• WORK TO BE COMPLETED: Pictures aside, print all of the data below exactly as written.

** RAW DATA follows **

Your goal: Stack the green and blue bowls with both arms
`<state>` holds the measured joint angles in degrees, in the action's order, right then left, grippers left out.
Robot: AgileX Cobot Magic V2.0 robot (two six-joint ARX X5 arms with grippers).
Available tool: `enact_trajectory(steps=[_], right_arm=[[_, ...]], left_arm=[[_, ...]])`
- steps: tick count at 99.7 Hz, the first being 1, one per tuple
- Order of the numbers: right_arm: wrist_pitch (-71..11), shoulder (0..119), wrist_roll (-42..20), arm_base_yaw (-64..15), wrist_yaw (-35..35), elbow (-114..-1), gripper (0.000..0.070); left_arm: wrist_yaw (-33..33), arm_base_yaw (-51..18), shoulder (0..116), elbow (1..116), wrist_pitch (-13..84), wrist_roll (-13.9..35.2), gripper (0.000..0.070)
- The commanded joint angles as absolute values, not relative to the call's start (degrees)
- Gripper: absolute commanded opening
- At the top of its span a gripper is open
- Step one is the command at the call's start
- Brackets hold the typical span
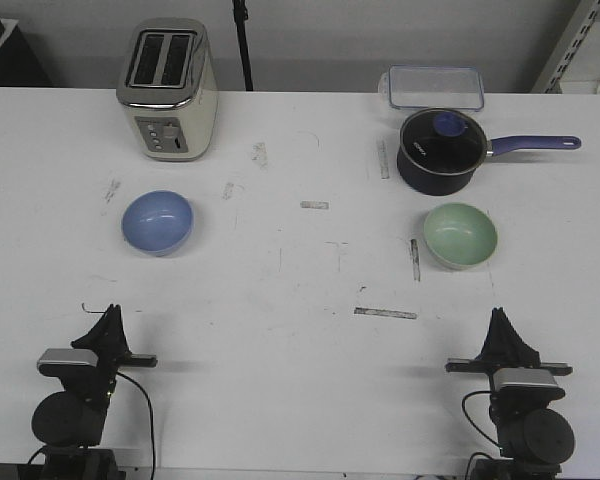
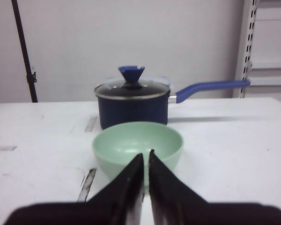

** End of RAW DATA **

• OUTPUT FOR THIS EXERCISE:
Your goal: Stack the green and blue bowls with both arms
`<state>` holds the measured joint angles in degrees, in the action's order, right then left, grippers left out.
Robot: AgileX Cobot Magic V2.0 robot (two six-joint ARX X5 arms with grippers).
Available tool: `enact_trajectory(steps=[_], right_arm=[[_, ...]], left_arm=[[_, ...]])`
- steps: tick count at 99.7 Hz, the first being 1, one per tuple
- Order of the numbers: right_arm: wrist_pitch (-71..11), shoulder (0..119), wrist_roll (-42..20), arm_base_yaw (-64..15), wrist_yaw (-35..35), elbow (-114..-1), gripper (0.000..0.070); left_arm: wrist_yaw (-33..33), arm_base_yaw (-51..18), shoulder (0..116), elbow (1..116), wrist_pitch (-13..84), wrist_roll (-13.9..35.2), gripper (0.000..0.070)
- The commanded joint angles as absolute values, not relative to the call's start (degrees)
- Gripper: absolute commanded opening
- At the top of its span a gripper is open
- Step one is the command at the call's start
- Brackets hold the typical span

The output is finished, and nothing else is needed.